What is Shaken Baby Syndrome/Abusive Head Trauma?
Shaken Baby Syndrome/Abusive Head Trauma (SBS) is the name given to physical child abuse that can occur when a young child is severely or violently shaken. The shaking may only last a few seconds, but the effects last a lifetime. Young children, especially babies, have very weak neck muscles and do not yet have full control of their head movements. When they are shaken, the head whips back and forth slamming their fragile brain tissue against the hard skull, causing bruising, bleeding and swelling inside the brain. Shaking combined with throwing, dropping or slamming the baby can be deadly.
Know the Facts about SBS:
- SBS is a leading cause of child abuse deaths in the United States.
- Babies (newborn to 4 months) are at greatest risk of injury from shaking.
- Inconsolable crying is a primary trigger for shaking a baby.1
What triggers shaking?
Inconsolable crying is the number one reason given for shaking a baby. The perpetrators normally have little or no knowledge on how to safely care for a crying infant or young child. The caregiver becomes frustrated and loses control and violently shakes the child to get him/her to stop crying. They just want the baby to stop crying!
Why are babies vulnerable to shaking?
- Babies normally cry for two to three hours a day.
- Some cry for longer periods for unknown reasons.
- Babies communicate by crying.
What are the long term effects?
Although there are sometimes no outward physical signs of trauma, there may some such as bruising, bleeding or swelling.
- Severe brain damage
- Learning disabilities
- Hearing loss
- Speech problems
Other symptoms include: change in behavior; irritability; lethargy or loss of consciousness; pale or bluish skin; vomiting; and convulsions.
How Can SBS Be Prevented?
Research shows that shaking most often results from crying or other factors that may trigger the person caring for the baby to become frustrated or angry.
The fact is that crying—including long bouts of inconsolable crying—is normal developmental behavior in infants. The problem is not the crying; however, it’s how caregivers respond to it. Picking up a baby and shaking, throwing, hitting, or hurting him/her is never an appropriate response.
Everyone, from caregivers to bystanders, can do something to prevent SBS. Giving parents and caregivers tools to know how they can cope if they find themselves becoming frustrated are important components of any SBS prevention initiative.

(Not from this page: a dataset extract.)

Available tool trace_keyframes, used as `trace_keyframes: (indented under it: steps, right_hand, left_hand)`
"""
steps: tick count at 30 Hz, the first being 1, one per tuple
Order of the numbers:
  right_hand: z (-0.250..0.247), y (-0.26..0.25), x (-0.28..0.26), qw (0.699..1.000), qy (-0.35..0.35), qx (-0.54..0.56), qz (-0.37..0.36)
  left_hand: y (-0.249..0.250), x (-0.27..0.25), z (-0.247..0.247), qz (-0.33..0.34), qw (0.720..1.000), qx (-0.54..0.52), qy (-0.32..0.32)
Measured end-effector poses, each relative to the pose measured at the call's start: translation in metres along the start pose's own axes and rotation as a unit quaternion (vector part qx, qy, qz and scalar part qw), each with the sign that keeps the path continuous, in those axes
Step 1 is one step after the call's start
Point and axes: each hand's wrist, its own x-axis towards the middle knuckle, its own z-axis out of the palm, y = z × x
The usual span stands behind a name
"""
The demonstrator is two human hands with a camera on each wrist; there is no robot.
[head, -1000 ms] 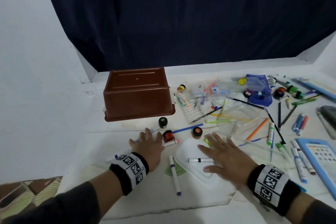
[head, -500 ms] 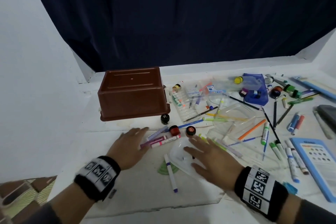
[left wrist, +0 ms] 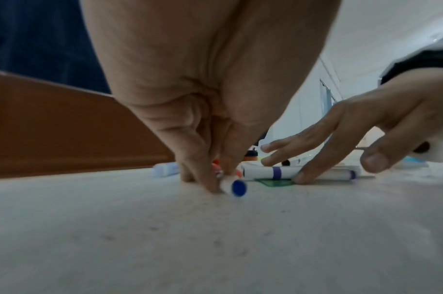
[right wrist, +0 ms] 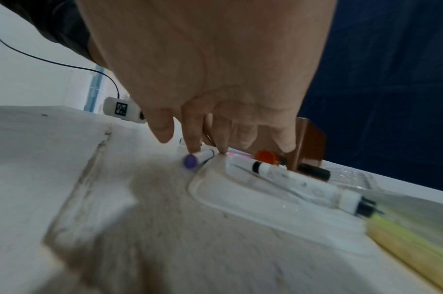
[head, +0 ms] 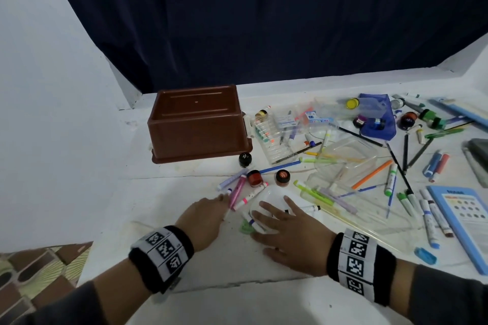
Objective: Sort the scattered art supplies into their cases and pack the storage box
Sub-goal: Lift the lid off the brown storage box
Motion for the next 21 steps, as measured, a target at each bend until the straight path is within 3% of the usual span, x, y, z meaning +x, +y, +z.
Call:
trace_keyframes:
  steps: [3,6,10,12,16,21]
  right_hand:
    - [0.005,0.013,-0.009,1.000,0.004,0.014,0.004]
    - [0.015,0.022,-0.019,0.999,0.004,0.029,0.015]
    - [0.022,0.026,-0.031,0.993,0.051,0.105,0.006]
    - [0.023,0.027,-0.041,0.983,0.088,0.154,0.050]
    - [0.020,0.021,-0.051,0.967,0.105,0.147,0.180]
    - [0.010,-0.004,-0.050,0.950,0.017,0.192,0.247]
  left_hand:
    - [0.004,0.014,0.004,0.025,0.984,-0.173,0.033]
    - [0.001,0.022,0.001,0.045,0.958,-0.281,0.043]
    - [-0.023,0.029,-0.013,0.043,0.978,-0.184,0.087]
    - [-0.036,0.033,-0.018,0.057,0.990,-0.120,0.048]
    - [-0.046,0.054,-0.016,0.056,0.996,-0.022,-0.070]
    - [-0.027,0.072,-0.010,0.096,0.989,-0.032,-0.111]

You can play a key role in reinforcing prevention through helping people understand the dangers of violently shaking a baby, the risk factors and the triggers for it, and ways to lessen the load on stressed out parents and caregivers. All of which may help to reduce the number of children impacted by SBS.
What should you do if your baby has been shaken?
If you or someone else shakes your baby, the most important step is to get medical care right away. Immediately take your child to the pediatrician or emergency room. Don’t let embarrassment, guilt or fear get in the way of your child’s health or life. If your baby’s brain is damaged or bleeding inside from severe shaking, it will only get worse without treatment. Getting medical care right away may save your child’s life and prevent serious health problems from developing. Be sure to tell your pediatrician, or other doctor, if you know or suspect that your child was shaken.